February 18, 2013 at 12:22 am
Hi All
I require help with a performance issue we currently having. We have a data warehouse which processes and downloads data from difference sources into our presentation database for end users. The problem is to do with the execution times of a automated SQL job. On different occasions the execution times differ quite a bit! for example. A quick execution time will be around 4 hours and a bad one around 7 hours! What we have found is that after a reboot of the server the job times improve, although over a period of time (about 2 weeks) the job reverts to poor performance (Average about 2 weeks)
1. We are running SQL 2008R2 enterprise.
2. Its on a VM (and please lets not go here).
3. We are running fast disks (Raid 10)
4. Server has 64GB ram, with the db is question is 5TB.
5. Execution plans, statistics, indexes and locks are not the problem.
6. All other jobs run are acceptable, its just this one that's a problem. (its not the developer cause if it was, then we would have consistently bad run times)
7. The SQL memory is limited on Memory option under the SSMS.
Let me know if you can pick up anything?
Thanks guys!!
February 18, 2013 at 12:54 am
I'm working on a project that has a very similar problem, and we found on investigation that a lot of the issues were around suboptimal code, database structure, lack of clustered indexes, and Ill conceived Table Partitioning (200kb tables partitioned!!).

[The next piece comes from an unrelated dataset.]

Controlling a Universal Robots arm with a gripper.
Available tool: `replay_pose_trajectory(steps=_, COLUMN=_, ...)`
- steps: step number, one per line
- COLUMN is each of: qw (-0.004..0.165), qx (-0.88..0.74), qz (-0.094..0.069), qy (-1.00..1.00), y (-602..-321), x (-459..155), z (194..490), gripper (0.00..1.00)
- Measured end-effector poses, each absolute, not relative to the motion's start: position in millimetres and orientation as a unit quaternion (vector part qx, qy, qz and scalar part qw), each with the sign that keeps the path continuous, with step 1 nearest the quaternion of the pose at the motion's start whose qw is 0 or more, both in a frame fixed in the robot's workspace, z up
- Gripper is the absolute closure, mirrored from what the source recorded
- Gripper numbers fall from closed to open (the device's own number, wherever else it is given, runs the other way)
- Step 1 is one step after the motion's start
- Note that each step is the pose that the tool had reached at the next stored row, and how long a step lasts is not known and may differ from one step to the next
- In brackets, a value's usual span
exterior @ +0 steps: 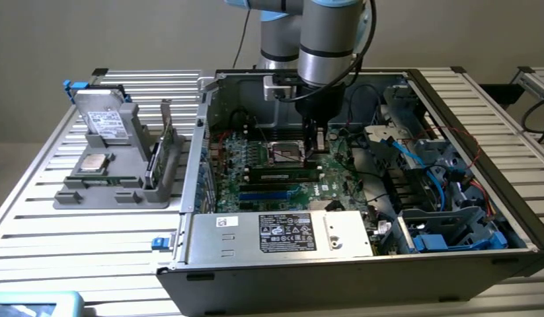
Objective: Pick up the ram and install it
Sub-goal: 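Press down the ram until it locks into place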
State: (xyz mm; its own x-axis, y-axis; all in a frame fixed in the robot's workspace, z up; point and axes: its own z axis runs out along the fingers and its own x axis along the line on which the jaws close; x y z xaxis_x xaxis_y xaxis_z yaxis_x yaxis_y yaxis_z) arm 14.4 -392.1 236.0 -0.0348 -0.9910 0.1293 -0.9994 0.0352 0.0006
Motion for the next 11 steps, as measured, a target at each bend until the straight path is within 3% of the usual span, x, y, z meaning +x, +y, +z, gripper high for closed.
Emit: replay_pose_trajectory(steps=11, qw=0.043, qx=0.693, qz=0.041, qy=-0.718, y=-391.6, x=14.5, z=232.5, gripper=0.89)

Do you see a lot of Parallelism going on during the load?
Is the database split across filegroups? If so how?
I know you state that the stats and indexes are not the problem, how often is the index maintenance plan run?
Do you use a lot of SP's as it could be a number of outdated plans that are being stored and reused, which I believe are cleared out on a reboot, which might also explain the issues, you could use the WITH RECOMPILE option on SP's as its a data warehouse so theres not a major impact with this.
It might help to run Perfmon and SQL Profiler traces during a couple of loads to see if there are any obvious culprits, and line up the SQL profile trace with perfom and look whats happening at critical times (high disk latency, memory issues, page file swaps etc).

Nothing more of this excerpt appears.